Some of Bowie’s best work has hardly caused a ripple, while the seas look set to part for The Next Day. It’s all in the timing, and this is his first new album in 10 years; time for the prince of the zeitgeist to return in all his finery.

The problem is that Bowie has always been more style than substance, his rock theatre, ambiguous sexuality and in­triguing personas through the 1970s building a devout audience around his pop-art aesthetics. His lyrical intelligence and astute choice of musical col­laborators made him a hero of underground media, but few, it seems, ever questioned his lack of depth, or the glam decadence he espoused.
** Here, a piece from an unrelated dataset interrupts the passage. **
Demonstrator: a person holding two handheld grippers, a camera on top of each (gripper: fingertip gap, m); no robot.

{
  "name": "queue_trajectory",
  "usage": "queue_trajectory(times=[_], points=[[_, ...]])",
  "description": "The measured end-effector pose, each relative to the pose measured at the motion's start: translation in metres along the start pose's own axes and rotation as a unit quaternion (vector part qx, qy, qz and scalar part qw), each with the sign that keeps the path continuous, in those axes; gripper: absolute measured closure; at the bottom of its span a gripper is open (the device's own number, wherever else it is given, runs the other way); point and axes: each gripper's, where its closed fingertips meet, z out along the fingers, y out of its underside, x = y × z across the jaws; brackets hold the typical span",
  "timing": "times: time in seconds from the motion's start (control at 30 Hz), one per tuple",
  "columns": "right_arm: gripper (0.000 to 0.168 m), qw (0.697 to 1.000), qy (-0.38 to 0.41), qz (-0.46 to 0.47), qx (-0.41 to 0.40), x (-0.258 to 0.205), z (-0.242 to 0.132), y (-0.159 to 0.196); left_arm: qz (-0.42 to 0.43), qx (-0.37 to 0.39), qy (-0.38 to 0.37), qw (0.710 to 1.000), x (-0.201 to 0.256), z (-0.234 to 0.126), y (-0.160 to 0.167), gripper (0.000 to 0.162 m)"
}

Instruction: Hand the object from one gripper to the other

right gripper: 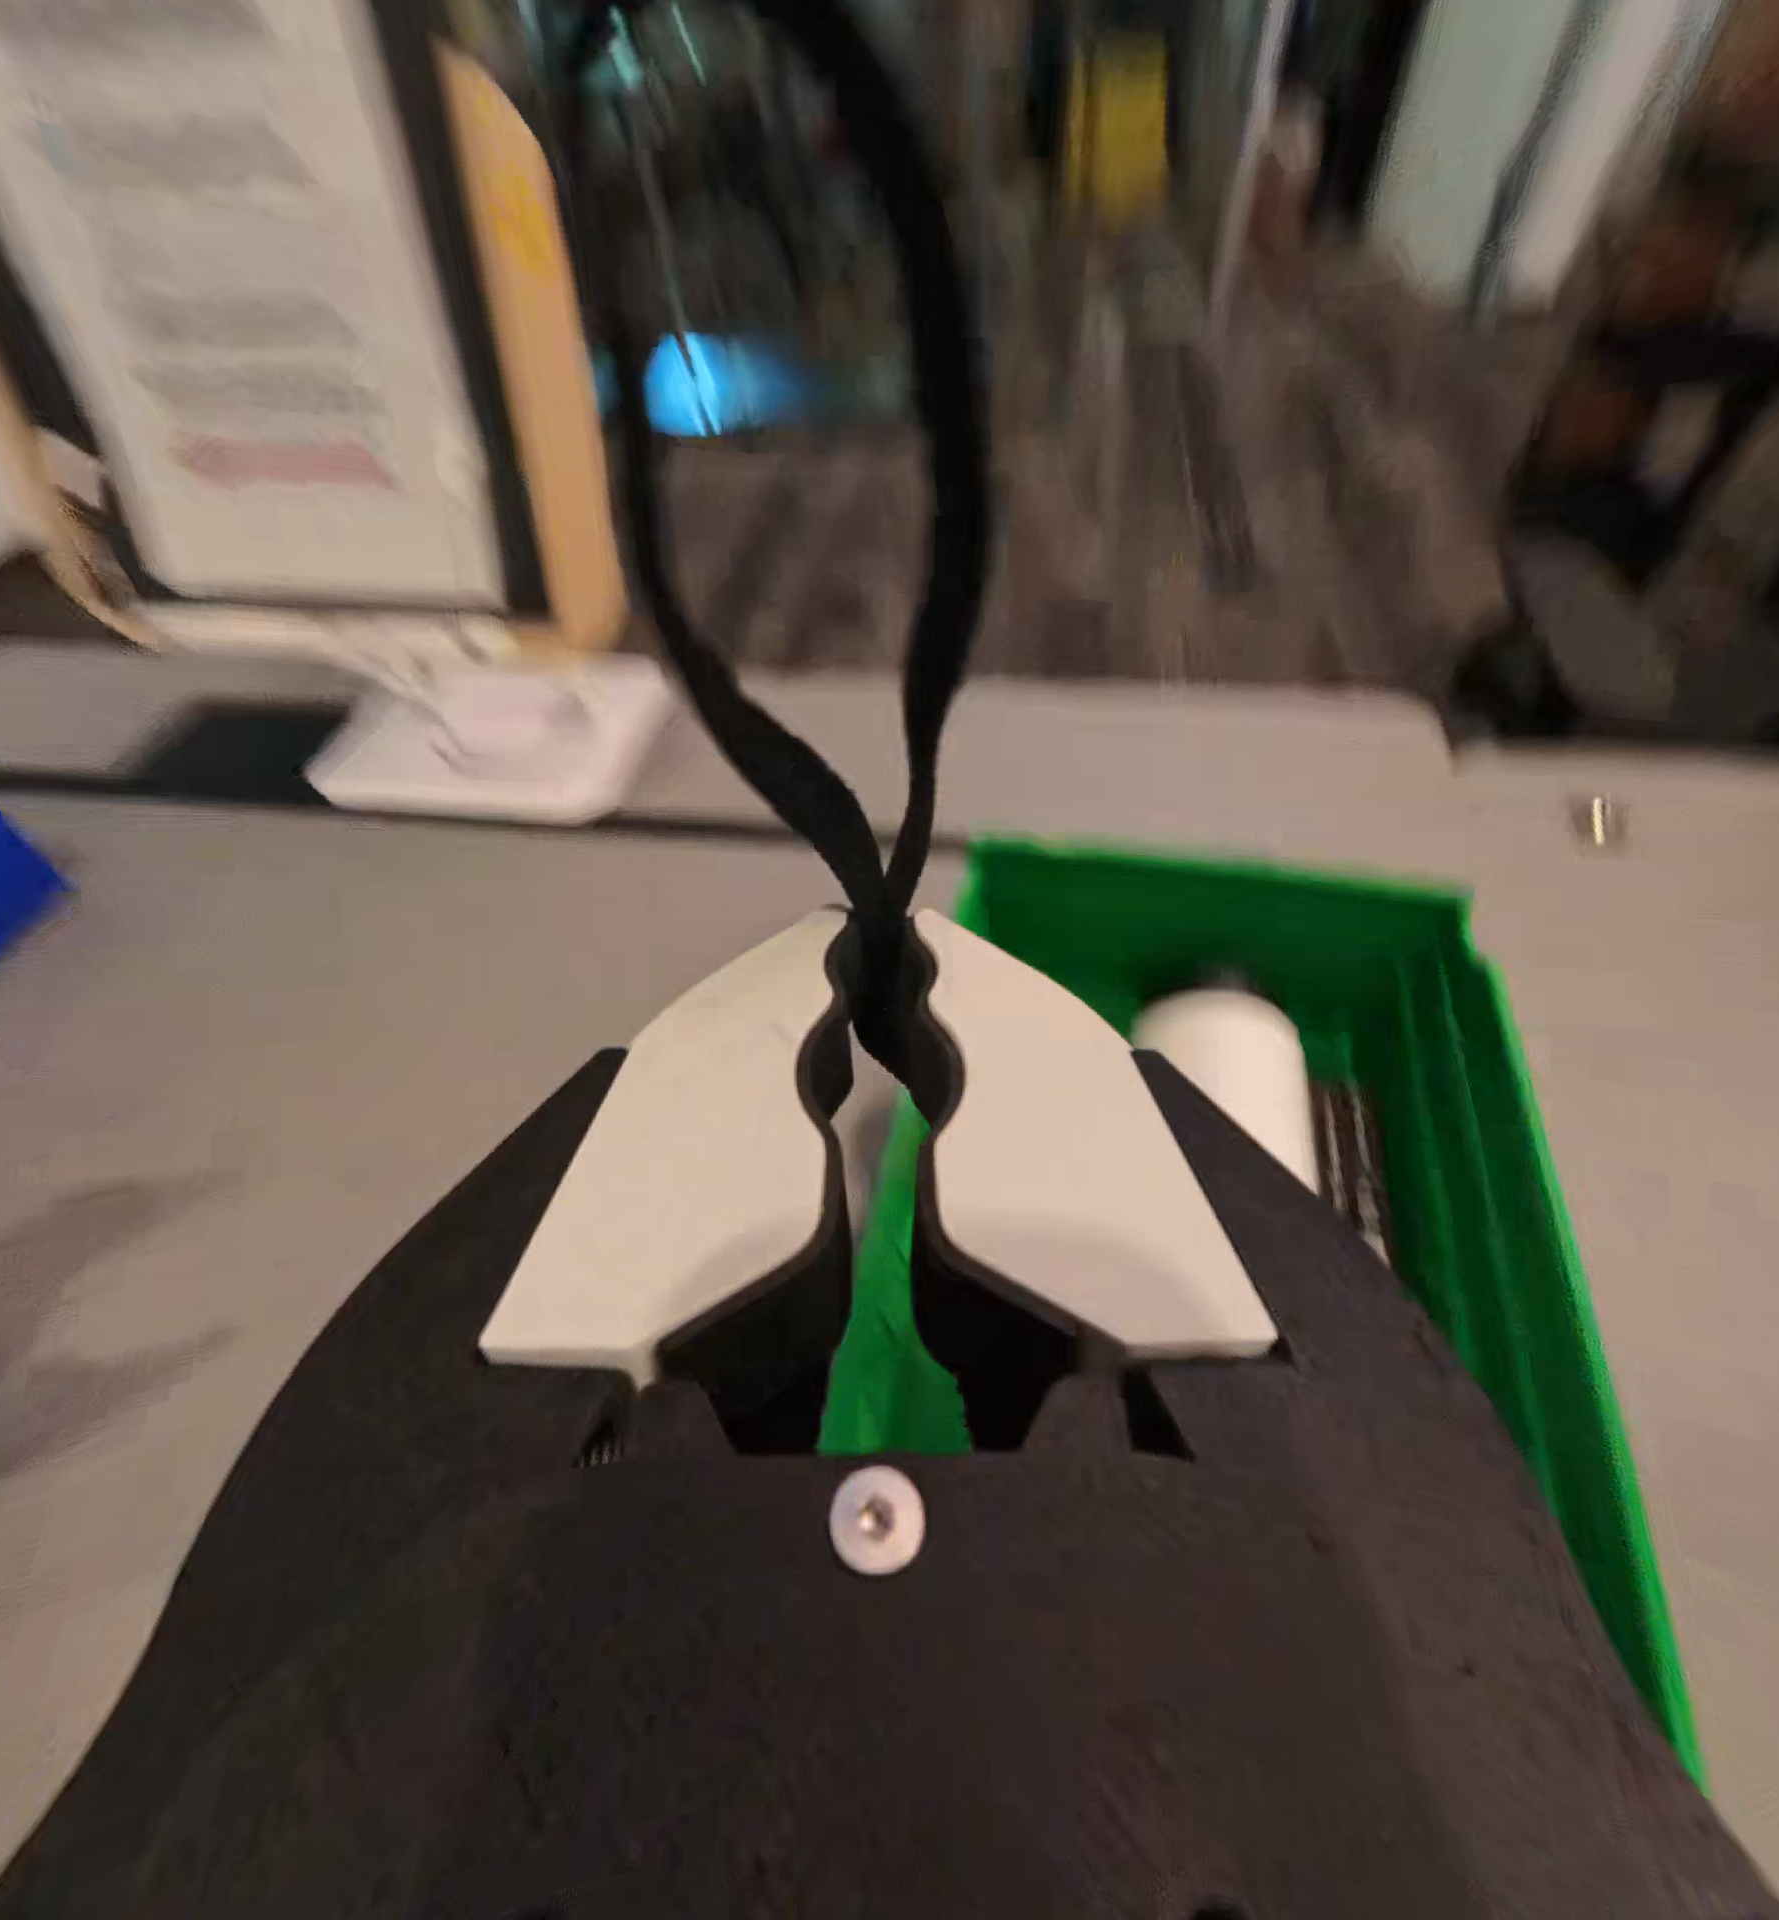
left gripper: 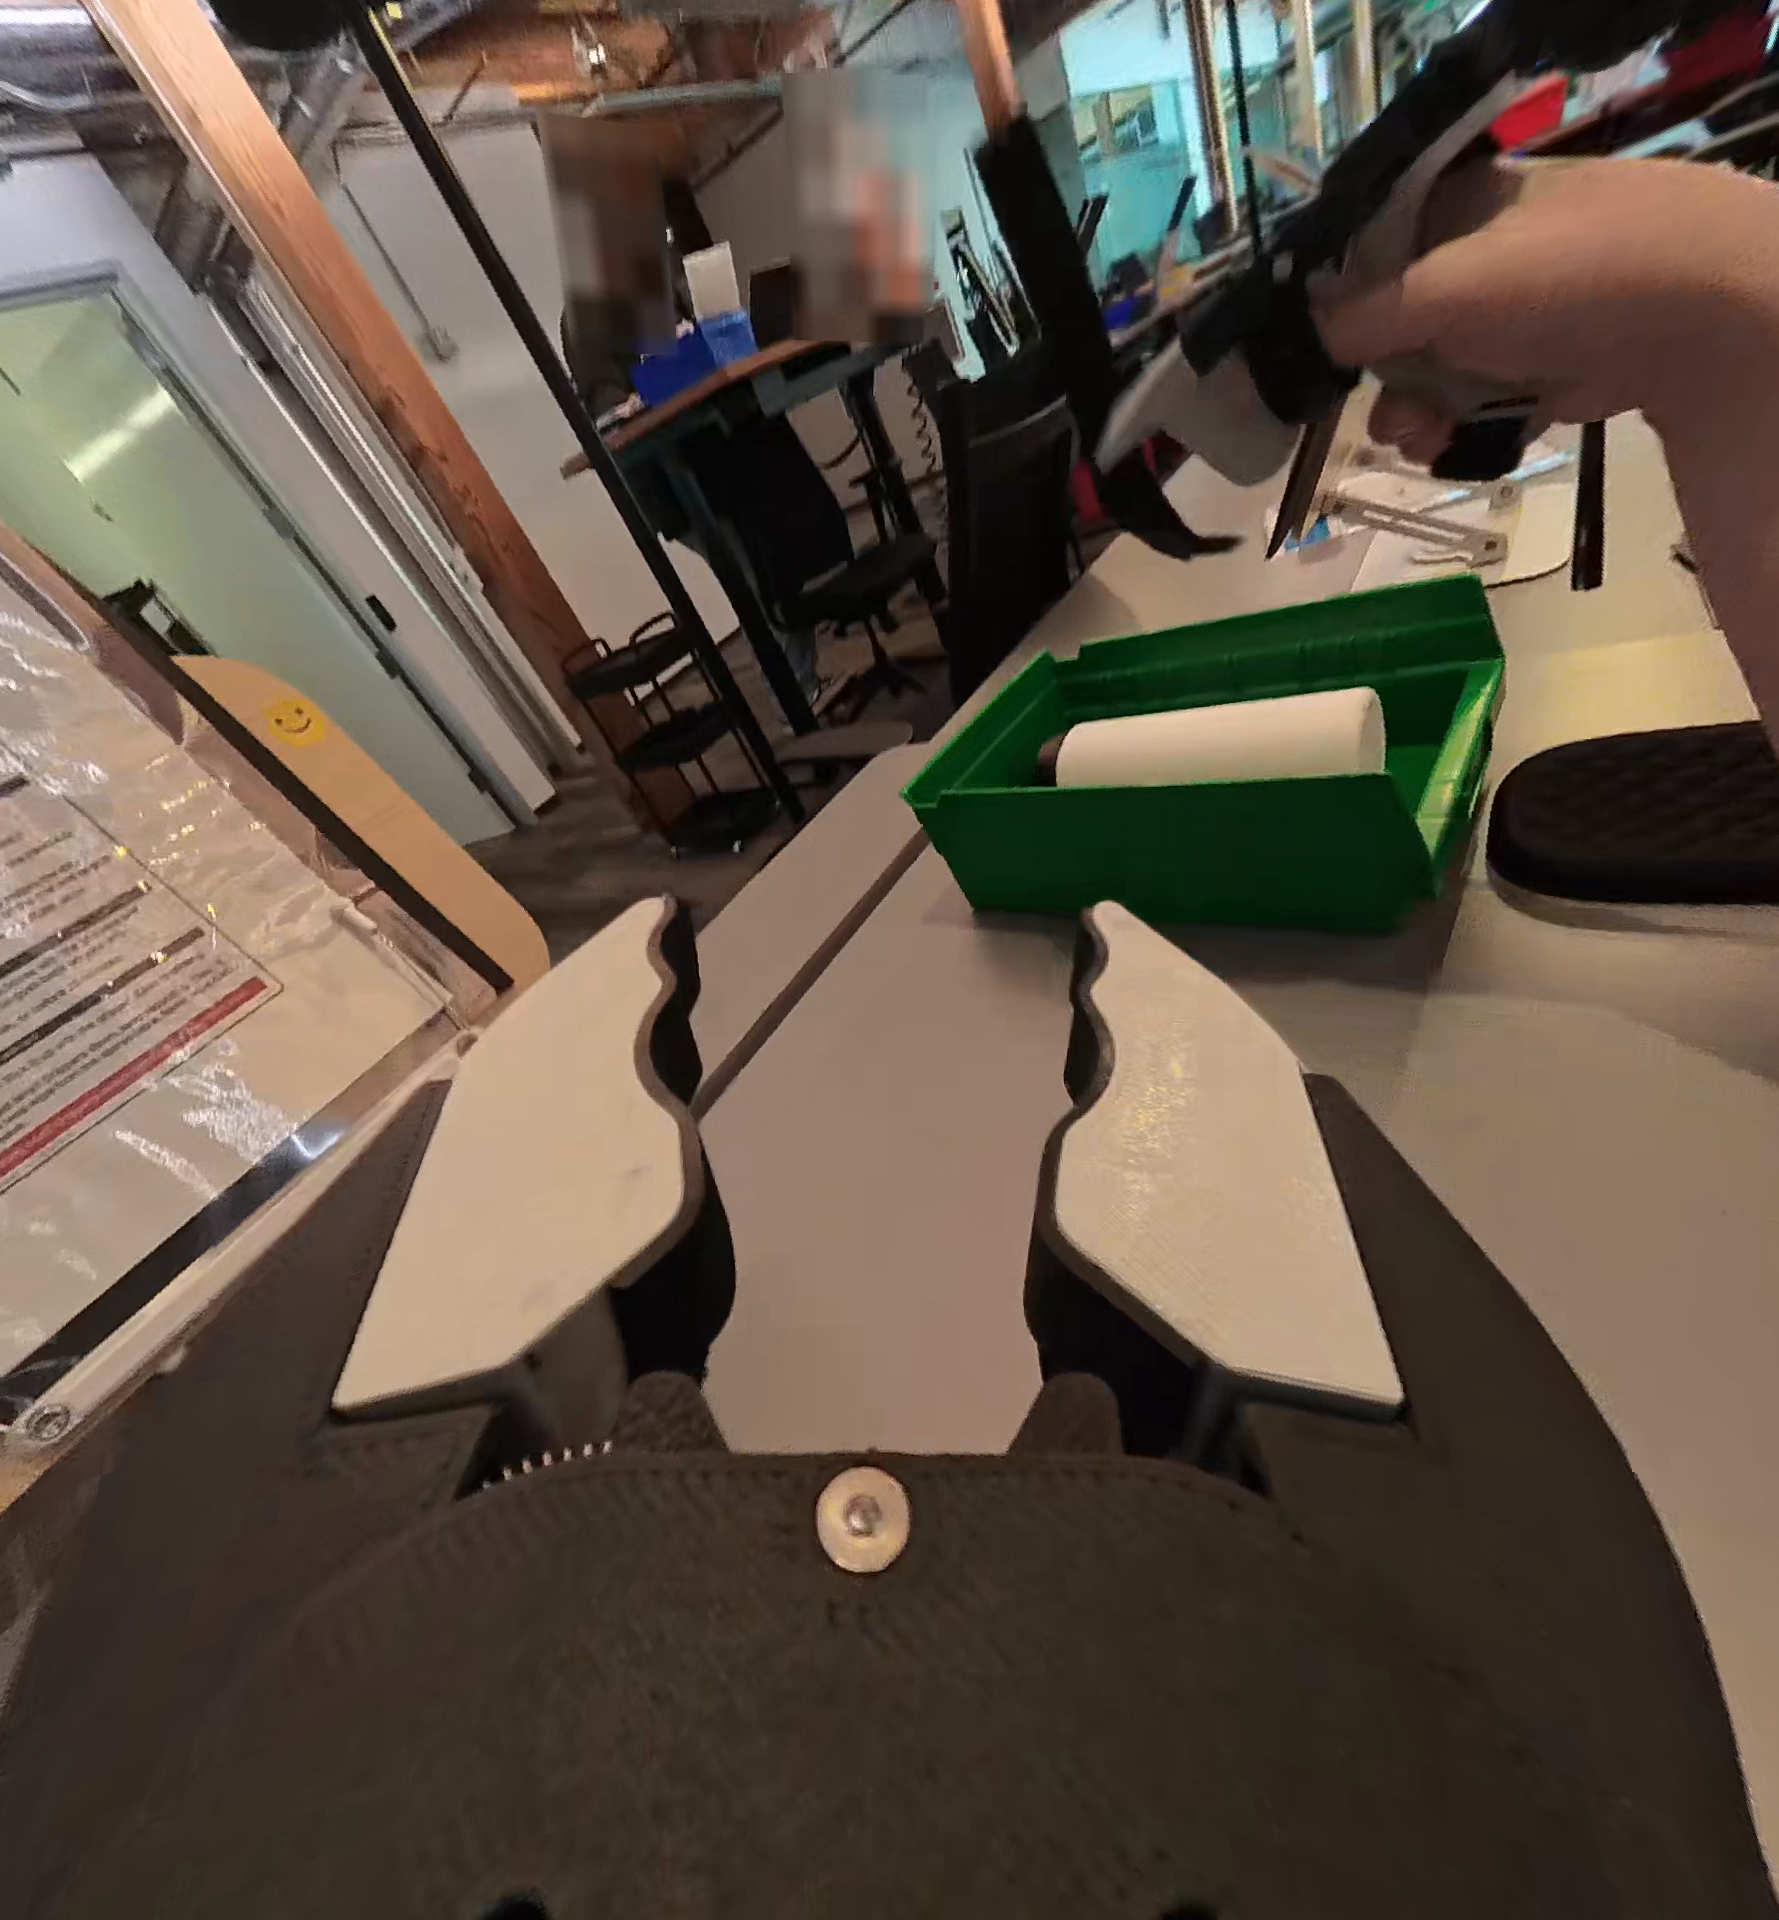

And then, unmasked in the 80s, Bowie’s allure seeped away as he unleashed a torrent of ordinary-to-awful work. Dedicated fans argue that he mustered an astonishing return to form in the late 90s, but few were listening.

The Next Day, far from a real comeback, is a bit of a hodge­podge of rock moves and man­oeuvres from throughout Bowie’s 45 years in music. He’s in a nostalgic mood, although the reflective overview of the first single, “Where Are We Now?” is a rarity on an album that’s big on bombast and pomp and prog-rock flourishes.

Lyrically, it’s referential to his halcyon days as the ambitious, drug-fuelled “Thin White Duke” but, musically, it pulls in strands from the girl pop of the mid-60s through to Beatles-type psychedelia to glam’s power pop and even into sub-Queen-style pomp. And its weakness is that sometimes all those elements come together in an alphabet soup that’s neither subtle nor particularly tasty.

Favourites? “I’d Rather Be High” is an appealingly melancholy withdrawal from dealing with the state of the world dressed in psych-pop clothes and boasting a memorable tune and guitar figure, and “Boss of Me” is both a surprising lyrical admission (that his wife wears the pants) and a composition that’s layered for repeat exploration.

At its worst — the cock-rock riffing of “(You Will) Set the World on Fire”, the half-assed rant of “The Stars (Are Out Tonight)” — the songs could be elaborations on that forgettable Tin Machine album. And the cod-theatricality of “You Feel So Lonely You Could Die” brings up unwelcome visions of Meatloaf at his operatic worst.

Overall, however, The Next Day isn’t a bad album, and its nostalgic theme will elicit some emotive response from most. It’s just not special.